- Task
Within the entries below, please retype exactly the lines starting with the line that has "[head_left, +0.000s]" and going on through the line that has "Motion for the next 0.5", but not the pictures.

- Input data
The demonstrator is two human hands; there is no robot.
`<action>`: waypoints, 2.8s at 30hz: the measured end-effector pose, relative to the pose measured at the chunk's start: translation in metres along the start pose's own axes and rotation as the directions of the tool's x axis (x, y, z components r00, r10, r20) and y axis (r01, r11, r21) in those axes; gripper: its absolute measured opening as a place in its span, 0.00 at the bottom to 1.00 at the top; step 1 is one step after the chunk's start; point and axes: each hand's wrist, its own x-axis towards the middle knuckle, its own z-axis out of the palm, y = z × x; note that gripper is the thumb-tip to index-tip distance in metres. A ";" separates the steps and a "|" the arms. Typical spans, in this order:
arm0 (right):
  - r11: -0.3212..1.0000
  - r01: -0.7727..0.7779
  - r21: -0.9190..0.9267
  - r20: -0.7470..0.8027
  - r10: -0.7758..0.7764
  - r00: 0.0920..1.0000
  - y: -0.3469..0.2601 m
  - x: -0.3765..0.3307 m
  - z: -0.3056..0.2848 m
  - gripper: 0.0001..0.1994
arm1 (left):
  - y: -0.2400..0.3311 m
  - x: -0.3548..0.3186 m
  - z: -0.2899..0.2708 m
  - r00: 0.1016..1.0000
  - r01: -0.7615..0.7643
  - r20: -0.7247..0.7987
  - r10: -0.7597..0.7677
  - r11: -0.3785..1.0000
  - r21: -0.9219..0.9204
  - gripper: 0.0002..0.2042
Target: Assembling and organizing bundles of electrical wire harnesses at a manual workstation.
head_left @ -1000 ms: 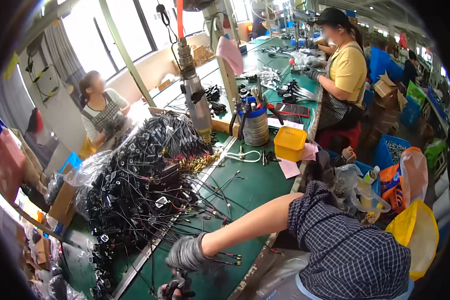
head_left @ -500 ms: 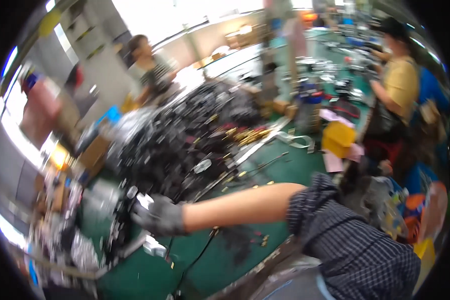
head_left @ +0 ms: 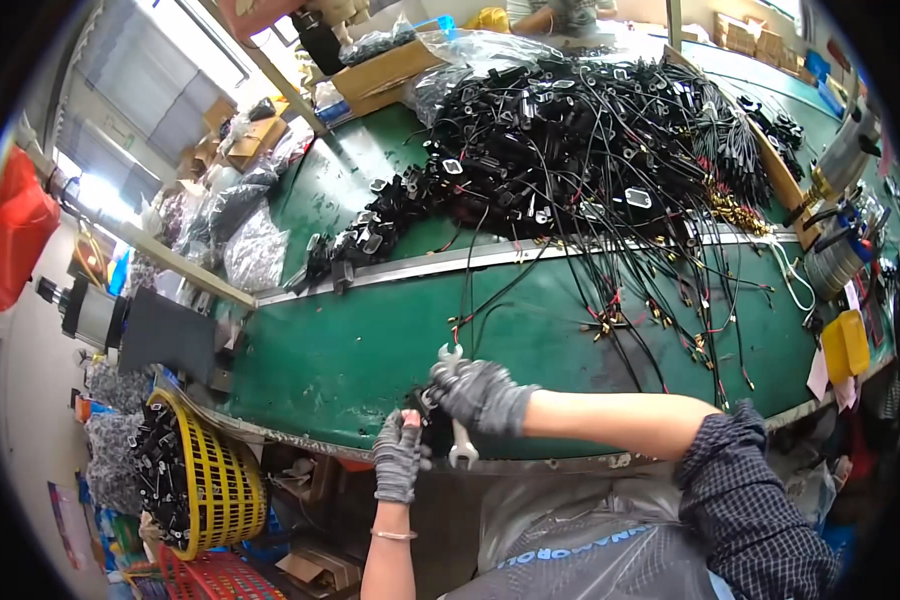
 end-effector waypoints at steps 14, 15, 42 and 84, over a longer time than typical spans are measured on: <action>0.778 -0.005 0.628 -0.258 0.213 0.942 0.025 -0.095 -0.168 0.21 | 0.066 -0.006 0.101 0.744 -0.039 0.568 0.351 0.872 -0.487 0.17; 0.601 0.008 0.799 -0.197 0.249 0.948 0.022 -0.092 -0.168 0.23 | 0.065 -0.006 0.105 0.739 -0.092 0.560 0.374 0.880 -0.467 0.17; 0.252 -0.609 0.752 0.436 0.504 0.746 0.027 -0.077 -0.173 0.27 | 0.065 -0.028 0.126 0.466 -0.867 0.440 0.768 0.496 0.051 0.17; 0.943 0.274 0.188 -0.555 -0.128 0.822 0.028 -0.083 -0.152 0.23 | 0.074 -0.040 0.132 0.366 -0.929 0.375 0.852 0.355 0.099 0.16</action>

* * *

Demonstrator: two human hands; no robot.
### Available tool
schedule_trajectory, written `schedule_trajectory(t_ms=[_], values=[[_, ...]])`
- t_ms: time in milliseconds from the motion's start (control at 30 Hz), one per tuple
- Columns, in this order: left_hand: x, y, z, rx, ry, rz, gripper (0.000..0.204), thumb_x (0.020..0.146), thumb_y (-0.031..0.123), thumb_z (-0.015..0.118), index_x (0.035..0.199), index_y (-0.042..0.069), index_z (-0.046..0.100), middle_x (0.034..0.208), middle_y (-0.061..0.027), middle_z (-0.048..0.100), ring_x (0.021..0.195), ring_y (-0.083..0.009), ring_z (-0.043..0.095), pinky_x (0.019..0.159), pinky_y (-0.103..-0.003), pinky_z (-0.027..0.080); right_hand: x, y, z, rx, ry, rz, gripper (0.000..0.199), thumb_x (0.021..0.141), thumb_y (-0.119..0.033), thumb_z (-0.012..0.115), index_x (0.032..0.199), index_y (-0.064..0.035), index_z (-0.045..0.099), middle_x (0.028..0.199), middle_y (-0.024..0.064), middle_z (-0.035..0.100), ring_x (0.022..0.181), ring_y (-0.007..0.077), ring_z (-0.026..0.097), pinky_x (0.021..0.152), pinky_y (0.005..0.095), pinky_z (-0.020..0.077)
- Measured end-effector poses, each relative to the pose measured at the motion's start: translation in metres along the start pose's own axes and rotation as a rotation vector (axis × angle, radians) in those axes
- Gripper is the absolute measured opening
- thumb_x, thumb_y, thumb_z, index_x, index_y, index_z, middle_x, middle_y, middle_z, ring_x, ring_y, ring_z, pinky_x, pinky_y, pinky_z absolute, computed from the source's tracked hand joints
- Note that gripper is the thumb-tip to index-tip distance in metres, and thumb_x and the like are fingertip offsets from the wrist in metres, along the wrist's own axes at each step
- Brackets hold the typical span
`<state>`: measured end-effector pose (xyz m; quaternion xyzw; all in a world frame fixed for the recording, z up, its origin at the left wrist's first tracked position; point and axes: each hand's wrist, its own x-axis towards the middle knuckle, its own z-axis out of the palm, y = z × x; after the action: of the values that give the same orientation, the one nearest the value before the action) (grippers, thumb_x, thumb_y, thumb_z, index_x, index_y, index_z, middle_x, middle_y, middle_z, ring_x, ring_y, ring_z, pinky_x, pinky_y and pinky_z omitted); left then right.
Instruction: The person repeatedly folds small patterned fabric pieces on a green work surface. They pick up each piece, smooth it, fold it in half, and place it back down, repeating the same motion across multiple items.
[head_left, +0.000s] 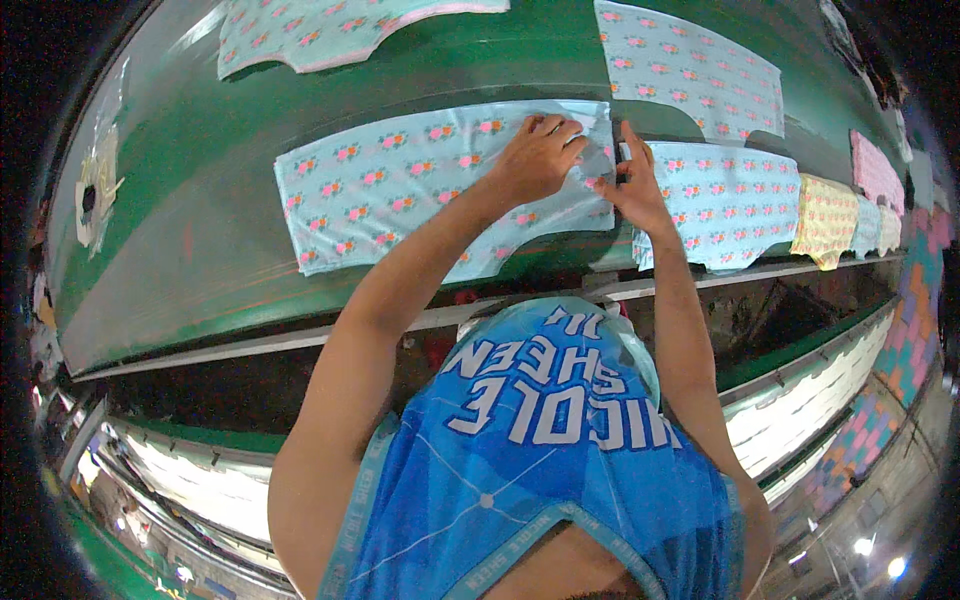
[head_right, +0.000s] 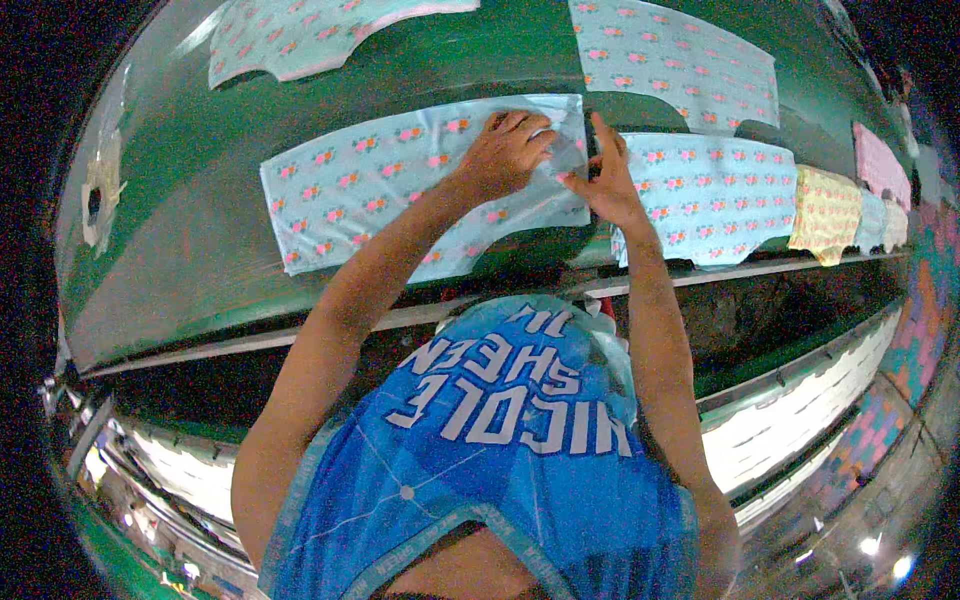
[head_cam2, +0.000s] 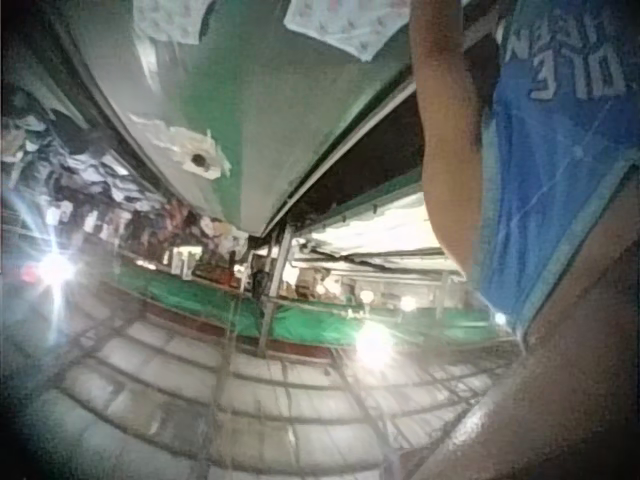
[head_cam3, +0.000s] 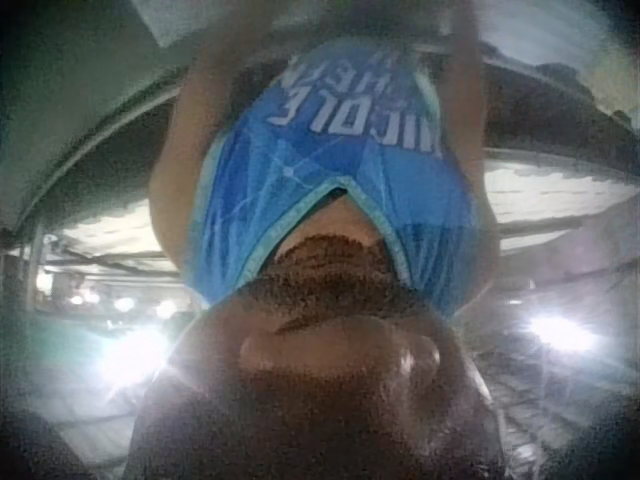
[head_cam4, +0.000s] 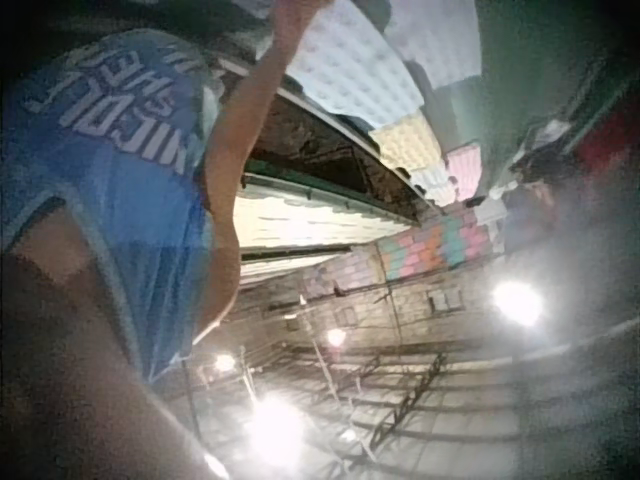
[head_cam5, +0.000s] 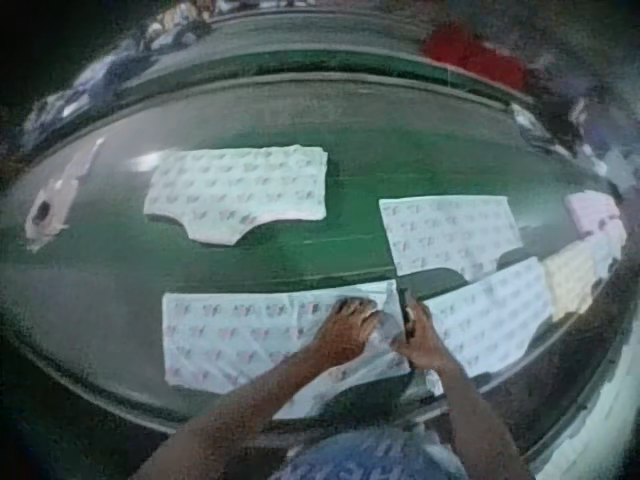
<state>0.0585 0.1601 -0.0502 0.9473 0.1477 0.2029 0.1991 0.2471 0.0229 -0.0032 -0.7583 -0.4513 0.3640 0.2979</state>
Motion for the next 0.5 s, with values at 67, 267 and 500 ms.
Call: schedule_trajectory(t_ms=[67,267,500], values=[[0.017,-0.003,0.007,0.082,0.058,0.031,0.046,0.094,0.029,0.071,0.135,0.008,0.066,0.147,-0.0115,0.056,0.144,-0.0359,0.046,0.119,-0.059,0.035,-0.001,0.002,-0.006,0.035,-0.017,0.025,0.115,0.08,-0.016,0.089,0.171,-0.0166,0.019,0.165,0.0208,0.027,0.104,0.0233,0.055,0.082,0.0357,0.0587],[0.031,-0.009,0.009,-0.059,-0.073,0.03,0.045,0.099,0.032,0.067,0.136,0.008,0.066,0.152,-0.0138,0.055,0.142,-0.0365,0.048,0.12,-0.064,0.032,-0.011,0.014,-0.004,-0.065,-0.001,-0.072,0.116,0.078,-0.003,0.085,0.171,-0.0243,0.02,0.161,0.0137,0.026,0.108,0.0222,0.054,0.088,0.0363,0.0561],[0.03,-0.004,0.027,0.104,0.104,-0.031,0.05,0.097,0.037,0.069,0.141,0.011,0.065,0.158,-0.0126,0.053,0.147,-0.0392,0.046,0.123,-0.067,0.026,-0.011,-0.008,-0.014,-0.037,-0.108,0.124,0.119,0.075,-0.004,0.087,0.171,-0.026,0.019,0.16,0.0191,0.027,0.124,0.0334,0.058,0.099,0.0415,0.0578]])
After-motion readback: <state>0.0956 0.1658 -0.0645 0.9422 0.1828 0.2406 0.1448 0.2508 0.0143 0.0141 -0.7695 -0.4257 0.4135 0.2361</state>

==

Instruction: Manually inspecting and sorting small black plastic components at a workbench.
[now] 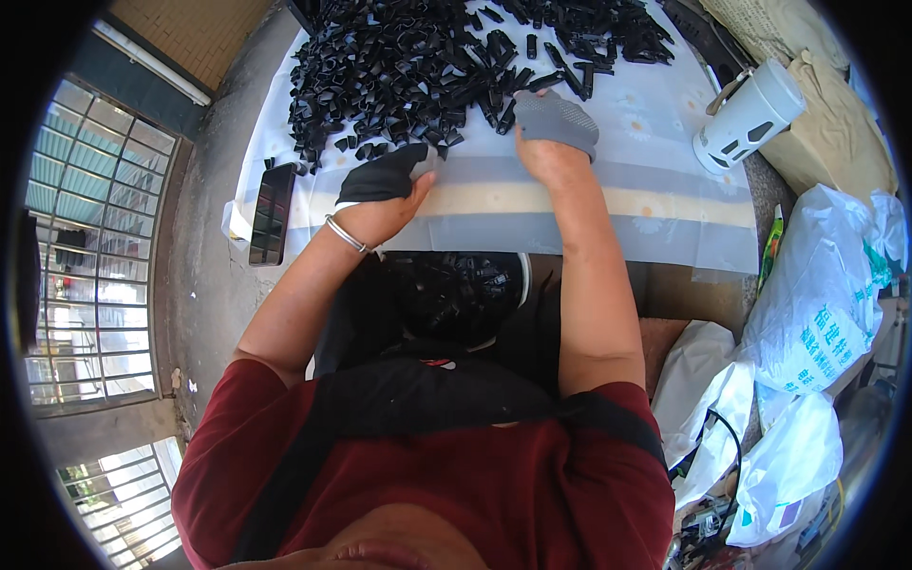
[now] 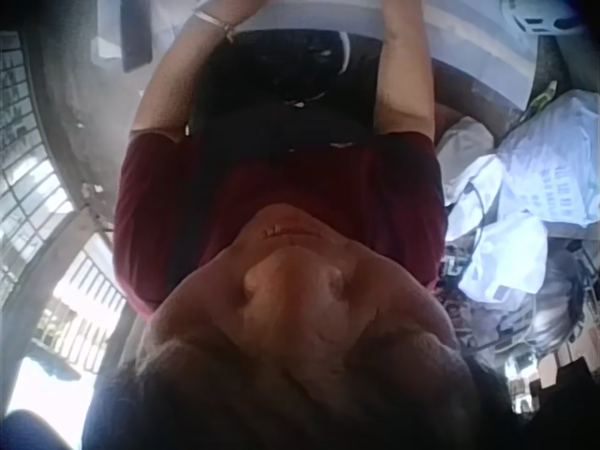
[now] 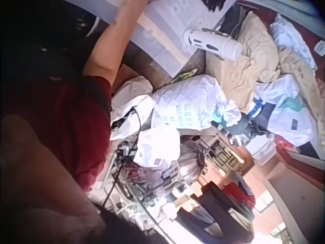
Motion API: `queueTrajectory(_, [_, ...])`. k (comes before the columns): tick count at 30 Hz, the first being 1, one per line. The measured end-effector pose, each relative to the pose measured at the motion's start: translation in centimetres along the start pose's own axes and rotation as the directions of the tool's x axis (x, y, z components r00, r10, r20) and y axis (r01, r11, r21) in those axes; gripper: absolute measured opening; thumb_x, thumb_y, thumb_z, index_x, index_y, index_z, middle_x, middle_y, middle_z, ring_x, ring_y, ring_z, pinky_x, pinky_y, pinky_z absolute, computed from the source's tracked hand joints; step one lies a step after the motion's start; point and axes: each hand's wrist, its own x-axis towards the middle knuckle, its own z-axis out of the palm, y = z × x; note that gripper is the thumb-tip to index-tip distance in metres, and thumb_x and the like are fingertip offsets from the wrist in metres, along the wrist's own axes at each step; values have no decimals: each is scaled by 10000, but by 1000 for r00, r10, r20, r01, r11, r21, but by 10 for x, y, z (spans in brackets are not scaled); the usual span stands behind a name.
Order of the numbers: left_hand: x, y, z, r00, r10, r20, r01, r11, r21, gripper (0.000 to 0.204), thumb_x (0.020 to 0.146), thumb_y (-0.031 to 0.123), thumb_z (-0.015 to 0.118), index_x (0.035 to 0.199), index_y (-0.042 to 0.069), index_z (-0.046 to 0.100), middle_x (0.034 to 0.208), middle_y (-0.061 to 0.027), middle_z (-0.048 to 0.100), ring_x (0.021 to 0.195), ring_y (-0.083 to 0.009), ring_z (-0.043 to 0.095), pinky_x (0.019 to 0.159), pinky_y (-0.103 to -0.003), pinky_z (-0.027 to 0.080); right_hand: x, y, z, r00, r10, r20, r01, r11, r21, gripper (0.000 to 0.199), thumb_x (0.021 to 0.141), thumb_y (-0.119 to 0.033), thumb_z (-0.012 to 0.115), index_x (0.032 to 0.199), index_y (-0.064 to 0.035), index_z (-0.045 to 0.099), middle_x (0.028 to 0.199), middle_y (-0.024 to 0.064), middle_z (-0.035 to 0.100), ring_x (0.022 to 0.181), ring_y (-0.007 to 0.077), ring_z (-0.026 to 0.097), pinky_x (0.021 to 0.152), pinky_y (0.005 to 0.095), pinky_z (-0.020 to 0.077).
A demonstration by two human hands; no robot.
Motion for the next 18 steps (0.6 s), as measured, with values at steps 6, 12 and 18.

- Response area
[head_left, +0.000s] 
[head_right, +0.000s] 
[head_cam2, +0.000s] 
[head_cam3, +0.000s] 
[head_cam4, +0.000s] 
[head_cam5, +0.000s] 
<state>0.0585 0.1601 -0.0502 0.9473 0.1477 0.2029 0.1991 0.2471 0.0229 -0.0032 -0.7583 -0.4513 0.3640 0.2979</state>
Motion for the next 0.5 s, with values at 67, 267 and 500 ms.

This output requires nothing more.